● **Work required**:
Would you return, word for word, the lines of the data below from the line with "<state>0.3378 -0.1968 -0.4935" through the line with "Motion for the", and no others?

-- Records for this task follows --

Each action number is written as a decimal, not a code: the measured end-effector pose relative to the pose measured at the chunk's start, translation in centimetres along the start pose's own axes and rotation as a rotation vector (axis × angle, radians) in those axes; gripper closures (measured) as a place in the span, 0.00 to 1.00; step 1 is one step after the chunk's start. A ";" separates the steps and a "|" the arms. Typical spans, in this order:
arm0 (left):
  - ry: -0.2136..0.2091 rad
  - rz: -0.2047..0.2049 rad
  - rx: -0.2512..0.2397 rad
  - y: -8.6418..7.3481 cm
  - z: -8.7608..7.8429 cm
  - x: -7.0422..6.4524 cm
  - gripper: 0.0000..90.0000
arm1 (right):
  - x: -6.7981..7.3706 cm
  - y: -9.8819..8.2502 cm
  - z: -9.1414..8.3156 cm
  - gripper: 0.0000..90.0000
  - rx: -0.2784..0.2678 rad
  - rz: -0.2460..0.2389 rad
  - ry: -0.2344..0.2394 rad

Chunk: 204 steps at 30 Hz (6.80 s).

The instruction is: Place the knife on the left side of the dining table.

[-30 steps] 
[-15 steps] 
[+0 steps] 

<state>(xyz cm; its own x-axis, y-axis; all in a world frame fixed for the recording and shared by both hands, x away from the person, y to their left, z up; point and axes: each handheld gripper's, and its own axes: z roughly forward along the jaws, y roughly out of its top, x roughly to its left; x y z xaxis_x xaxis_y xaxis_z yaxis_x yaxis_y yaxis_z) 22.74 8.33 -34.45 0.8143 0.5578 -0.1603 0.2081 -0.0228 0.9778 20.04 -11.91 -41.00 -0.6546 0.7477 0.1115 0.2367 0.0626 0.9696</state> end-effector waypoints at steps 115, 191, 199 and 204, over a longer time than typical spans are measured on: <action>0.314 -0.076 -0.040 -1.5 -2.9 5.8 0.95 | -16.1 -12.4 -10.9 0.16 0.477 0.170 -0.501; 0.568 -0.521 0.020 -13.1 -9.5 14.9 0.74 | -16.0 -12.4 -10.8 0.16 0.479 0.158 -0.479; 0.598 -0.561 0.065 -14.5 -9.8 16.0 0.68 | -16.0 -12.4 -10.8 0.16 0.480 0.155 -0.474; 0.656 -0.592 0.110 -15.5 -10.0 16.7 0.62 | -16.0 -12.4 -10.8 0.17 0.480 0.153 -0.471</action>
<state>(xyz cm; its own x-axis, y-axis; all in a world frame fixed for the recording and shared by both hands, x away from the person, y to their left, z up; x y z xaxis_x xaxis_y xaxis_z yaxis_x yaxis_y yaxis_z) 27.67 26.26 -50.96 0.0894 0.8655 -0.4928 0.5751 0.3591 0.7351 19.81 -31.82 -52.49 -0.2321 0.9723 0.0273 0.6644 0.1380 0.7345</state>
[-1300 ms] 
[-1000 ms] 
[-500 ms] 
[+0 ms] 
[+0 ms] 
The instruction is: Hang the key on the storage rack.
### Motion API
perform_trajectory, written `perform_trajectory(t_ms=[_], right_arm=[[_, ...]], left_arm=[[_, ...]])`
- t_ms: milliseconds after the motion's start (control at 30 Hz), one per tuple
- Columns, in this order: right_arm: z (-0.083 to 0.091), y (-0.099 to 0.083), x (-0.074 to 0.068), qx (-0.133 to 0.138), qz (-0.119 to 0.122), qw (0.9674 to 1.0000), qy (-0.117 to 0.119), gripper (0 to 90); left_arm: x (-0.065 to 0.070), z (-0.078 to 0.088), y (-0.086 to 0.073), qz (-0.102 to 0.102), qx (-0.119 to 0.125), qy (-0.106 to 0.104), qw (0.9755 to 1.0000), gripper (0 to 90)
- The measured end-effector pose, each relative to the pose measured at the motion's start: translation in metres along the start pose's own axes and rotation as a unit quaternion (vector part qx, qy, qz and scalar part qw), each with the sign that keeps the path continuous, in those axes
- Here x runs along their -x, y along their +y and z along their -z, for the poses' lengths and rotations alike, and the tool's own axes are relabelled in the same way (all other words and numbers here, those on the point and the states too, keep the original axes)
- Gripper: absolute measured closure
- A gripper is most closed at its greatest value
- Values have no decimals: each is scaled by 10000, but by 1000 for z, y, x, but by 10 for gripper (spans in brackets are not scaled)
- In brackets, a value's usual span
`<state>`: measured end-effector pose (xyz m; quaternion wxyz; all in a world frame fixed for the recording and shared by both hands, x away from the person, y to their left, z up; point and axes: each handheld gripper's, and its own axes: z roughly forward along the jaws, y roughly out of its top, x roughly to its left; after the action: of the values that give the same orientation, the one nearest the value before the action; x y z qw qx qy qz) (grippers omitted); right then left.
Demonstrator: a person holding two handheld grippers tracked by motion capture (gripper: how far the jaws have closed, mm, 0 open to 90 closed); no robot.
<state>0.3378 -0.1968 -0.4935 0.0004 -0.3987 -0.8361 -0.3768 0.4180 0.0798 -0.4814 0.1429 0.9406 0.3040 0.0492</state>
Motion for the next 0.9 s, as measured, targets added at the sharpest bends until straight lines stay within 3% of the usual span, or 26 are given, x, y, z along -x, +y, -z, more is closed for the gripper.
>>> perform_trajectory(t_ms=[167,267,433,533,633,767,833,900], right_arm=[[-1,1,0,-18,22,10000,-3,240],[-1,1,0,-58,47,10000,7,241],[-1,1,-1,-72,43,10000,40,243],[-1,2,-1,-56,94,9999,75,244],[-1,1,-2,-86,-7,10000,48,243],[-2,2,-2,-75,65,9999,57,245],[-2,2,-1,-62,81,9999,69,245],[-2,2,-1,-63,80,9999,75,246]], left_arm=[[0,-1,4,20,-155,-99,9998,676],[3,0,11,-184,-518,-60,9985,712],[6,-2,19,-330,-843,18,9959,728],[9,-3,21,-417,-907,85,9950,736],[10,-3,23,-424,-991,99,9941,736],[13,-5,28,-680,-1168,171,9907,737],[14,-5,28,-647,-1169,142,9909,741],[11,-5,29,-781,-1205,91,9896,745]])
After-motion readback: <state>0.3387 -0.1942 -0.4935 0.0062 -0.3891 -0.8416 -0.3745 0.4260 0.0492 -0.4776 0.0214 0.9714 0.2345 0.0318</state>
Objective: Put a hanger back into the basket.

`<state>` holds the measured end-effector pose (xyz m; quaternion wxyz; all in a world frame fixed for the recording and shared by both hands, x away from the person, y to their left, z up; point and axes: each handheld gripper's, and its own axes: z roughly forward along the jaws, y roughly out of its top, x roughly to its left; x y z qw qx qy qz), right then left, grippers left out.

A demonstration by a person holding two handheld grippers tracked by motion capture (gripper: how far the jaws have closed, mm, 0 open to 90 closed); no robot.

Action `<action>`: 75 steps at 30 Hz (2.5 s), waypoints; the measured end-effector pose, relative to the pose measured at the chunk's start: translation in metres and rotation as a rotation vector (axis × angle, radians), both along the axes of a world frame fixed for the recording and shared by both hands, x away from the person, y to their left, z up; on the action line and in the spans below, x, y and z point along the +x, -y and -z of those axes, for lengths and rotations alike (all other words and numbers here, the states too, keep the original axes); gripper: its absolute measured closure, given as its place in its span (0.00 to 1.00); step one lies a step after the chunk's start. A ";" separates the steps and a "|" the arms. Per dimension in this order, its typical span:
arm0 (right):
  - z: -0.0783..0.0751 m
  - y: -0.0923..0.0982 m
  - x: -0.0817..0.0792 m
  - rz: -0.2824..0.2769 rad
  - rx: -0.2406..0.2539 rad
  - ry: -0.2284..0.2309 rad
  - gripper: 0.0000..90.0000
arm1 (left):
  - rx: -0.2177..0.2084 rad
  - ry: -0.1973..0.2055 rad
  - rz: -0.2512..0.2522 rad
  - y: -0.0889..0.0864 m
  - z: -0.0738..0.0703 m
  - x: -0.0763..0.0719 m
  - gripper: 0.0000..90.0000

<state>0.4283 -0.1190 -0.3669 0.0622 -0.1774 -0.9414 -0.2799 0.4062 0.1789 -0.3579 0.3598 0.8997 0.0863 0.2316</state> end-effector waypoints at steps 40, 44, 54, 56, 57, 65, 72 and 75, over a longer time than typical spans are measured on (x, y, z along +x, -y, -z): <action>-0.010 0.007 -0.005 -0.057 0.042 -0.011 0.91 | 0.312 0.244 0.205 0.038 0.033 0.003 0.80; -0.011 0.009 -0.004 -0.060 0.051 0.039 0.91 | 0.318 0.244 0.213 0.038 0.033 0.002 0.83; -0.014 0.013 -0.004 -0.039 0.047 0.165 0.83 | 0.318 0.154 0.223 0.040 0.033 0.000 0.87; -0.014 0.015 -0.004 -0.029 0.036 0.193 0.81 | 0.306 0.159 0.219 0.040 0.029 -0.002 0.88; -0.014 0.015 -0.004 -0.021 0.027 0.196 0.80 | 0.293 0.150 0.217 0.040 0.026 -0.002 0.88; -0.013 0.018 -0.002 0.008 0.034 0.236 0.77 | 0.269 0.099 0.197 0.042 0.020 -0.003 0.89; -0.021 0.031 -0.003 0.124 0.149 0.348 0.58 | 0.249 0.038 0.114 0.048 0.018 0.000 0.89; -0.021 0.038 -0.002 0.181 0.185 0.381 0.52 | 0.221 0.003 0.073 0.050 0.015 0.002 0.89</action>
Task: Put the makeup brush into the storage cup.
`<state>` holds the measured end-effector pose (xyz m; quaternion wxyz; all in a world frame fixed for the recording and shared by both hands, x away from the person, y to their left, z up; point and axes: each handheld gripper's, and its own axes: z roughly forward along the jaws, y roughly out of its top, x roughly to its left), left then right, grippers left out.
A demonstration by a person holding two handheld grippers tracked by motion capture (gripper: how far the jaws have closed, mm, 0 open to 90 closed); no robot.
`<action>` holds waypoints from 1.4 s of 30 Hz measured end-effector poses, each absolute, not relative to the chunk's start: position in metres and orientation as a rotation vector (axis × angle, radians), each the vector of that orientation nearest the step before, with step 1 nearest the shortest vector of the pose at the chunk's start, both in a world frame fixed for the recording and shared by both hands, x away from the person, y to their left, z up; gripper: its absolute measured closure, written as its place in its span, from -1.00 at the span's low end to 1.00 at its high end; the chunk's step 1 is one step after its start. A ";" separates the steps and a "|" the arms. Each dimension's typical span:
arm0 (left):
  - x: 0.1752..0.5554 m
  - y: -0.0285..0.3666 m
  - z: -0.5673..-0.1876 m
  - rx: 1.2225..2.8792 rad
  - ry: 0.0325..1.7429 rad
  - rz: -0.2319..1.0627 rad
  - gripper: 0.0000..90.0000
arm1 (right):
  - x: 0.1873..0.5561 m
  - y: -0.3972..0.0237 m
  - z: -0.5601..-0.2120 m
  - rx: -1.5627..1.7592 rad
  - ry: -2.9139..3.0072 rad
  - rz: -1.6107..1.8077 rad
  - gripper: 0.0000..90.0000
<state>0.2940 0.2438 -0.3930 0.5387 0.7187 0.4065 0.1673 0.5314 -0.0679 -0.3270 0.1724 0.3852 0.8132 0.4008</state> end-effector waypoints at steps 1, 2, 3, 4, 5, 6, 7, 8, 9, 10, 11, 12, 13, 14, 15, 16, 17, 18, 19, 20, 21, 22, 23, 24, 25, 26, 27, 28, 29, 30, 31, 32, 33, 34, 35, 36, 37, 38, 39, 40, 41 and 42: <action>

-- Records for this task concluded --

● **Task result**:
<state>0.3378 -0.1968 -0.4935 0.0004 -0.3987 -0.8361 -0.3768 0.4180 0.0798 -0.4814 0.1429 0.9406 0.3040 0.0492</state>
Motion for the next 0.9 s, as measured, targets added at the sharpest bends until straight lines stay within 3% of the usual span, or 26 are given, x, y, z along -x, +y, -z, more is closed for the gripper.

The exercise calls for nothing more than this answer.